→ **YOUR GOAL**: Lines before the one containing "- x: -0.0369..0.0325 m" are to be left out; that line and every line after it, through the last line below, are to be reproduced exactly.

→ **DATA EXCERPT**:
[Start of section]
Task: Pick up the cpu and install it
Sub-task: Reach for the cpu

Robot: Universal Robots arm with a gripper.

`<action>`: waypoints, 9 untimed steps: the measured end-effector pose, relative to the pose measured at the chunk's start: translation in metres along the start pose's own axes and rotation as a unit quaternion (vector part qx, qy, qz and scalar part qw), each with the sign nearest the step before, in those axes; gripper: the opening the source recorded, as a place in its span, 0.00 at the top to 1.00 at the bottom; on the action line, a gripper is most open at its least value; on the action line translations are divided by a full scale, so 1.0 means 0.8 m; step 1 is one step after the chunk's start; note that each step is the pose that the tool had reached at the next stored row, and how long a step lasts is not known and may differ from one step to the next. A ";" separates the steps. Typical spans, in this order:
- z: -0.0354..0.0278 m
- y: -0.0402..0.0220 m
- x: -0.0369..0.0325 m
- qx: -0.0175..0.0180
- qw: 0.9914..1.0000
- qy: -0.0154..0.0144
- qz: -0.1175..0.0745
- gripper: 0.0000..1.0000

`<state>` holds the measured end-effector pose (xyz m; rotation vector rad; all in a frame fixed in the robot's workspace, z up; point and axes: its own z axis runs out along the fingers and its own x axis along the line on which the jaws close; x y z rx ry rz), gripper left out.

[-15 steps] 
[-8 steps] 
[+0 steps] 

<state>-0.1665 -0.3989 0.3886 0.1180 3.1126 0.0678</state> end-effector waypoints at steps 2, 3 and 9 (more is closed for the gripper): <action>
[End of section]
→ **RESULT OF THIS TASK**:
- x: -0.0369..0.0325 m
- qx: -0.0175..0.0180
- qw: 0.9914..1.0000
- qy: -0.0154..0.0144
- qz: -0.1175..0.0745
- gripper: 0.0000..1.0000

`<state>` holds the measured end-effector pose (xyz m; rotation vector rad; all in a frame fixed in the robot's workspace, z up; point and axes: its own z axis runs out along the fingers and its own x axis along the line on which the jaws close; x y z rx ry rz), gripper left out.

[-15 steps] 
[-8 steps] 
[+0 steps] 

<state>-0.1665 -0.3989 0.3886 0.1180 3.1126 0.0678</state> end-effector waypoints at steps 2, 3 and 9 (more is closed for the gripper): <action>

The work on this exercise is done.